Root cause analysis can extend for hours while users experience errors and revenue declines. A team mitigating in 5 minutes and resolving in 4 hours delivers superior user experience compared to one taking 2 hours to resolve but delaying mitigation until root cause is found. The formula: MTTM = Total mitigation time across all incidents / Number of incidents. Mitigation time begins at incident detection (first alert) and ends when user impact is eliminated or reduced to acceptable levels.

MTTM vs. MTTR

MTTM and MTTR follow a sequential relationship: mitigation precedes resolution, measuring different incident phases. Example: Detection at T+0 (monitoring alerts on search index freshness drop), Mitigation at T+8 minutes (failover to backup search index), Root cause discovery at T+2 hours (pipeline job holding lock), Resolution at T+3 hours (pipeline corrected, primary index restored). Result: MTTM = 8 minutes; MTTR = 3 hours. MTTM indicates user protection effectiveness; MTTR reveals how quickly underlying risk is eliminated.

Common Mitigation Strategies

Effective mitigation doesn't require root cause understanding but does require reliable, quickly-executable levers: Rollback (revert recent deployment, fastest for deploy-correlated incidents), Failover (switch traffic to healthy replica, region, or backup system), Traffic shifting (route traffic away via load balancer rules or feature flags), Scaling (add instances or increase resource limits for capacity issues), Feature flags (disable problematic features without full service shutdown), Restart (clear corrupted state and restore functionality). Build and practice these capabilities proactively via runbooks prioritizing mitigation steps before root cause investigation.

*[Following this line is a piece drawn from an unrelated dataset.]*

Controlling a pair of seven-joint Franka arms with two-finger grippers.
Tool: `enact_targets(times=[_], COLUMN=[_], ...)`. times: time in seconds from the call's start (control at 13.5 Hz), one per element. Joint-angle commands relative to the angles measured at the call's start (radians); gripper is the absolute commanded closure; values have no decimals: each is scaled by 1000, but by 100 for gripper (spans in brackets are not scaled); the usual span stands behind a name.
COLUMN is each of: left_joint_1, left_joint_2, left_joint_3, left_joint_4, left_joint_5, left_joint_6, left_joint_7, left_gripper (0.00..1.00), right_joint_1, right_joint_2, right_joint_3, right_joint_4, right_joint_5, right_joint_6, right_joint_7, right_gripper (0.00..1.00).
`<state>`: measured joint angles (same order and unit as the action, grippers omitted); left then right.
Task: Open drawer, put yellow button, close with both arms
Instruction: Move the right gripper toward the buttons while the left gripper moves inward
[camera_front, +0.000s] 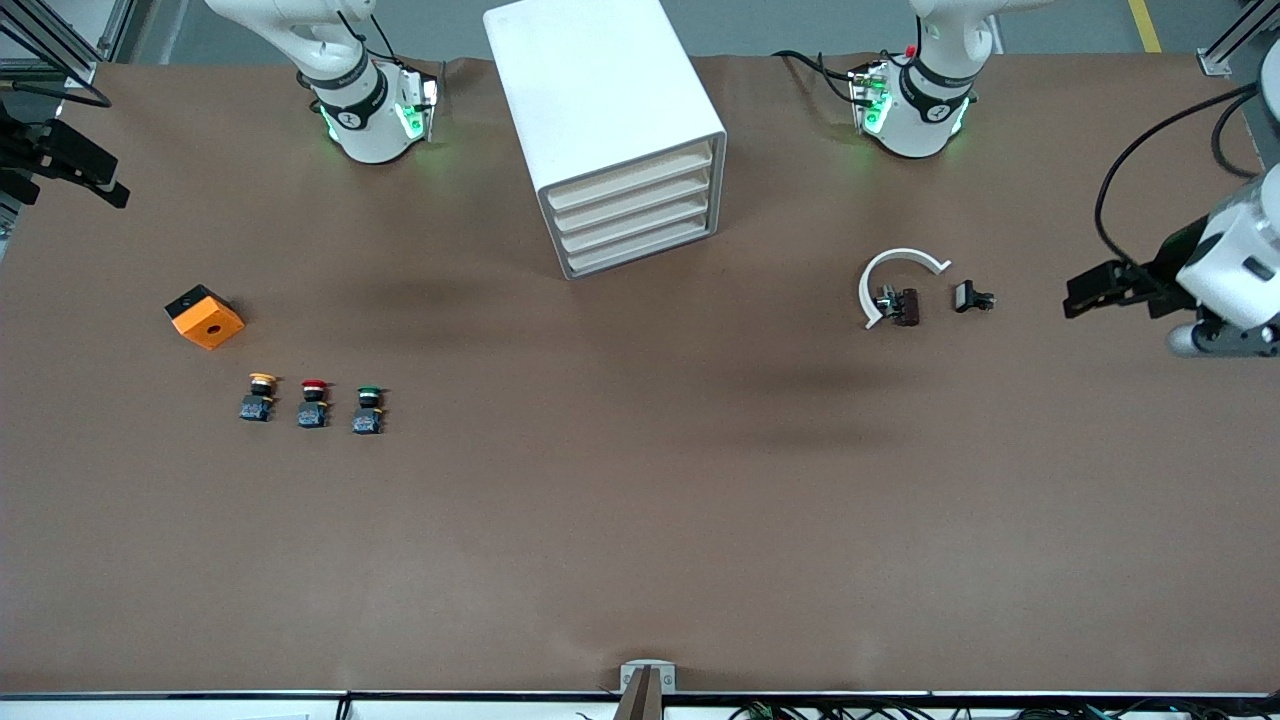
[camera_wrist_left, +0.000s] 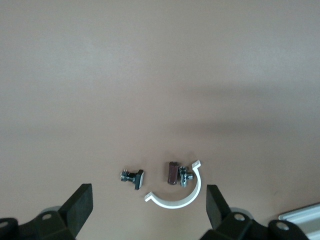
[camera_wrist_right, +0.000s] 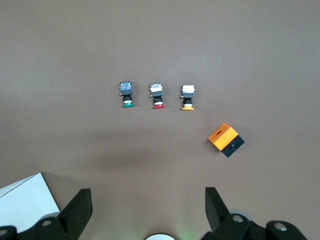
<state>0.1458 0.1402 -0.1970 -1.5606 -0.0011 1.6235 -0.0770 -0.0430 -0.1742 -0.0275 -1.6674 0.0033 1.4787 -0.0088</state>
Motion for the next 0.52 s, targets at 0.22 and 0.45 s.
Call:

Challenges with Tracking MTTM

Many teams lack separate "user impact mitigated" timestamps, preventing MTTM calculation. Engineering culture sometimes treats mitigation as lesser achievement, causing teams to delay it favoring root cause pursuit, exactly backward during active incidents. Teams need measurable criteria defining successful mitigation, ideally tied to SLO thresholds. Incident management platforms rarely capture mitigation as distinct events. AI agents instantly correlate current incidents with similar past incidents, surfacing previously-successful mitigations within seconds. For well-understood incident types, AI agents execute mitigation automatically.

Key Takeaways

What to remember

1MTTM measures detection-to-impact-stopped time, distinct from MTTR (full resolution including root cause)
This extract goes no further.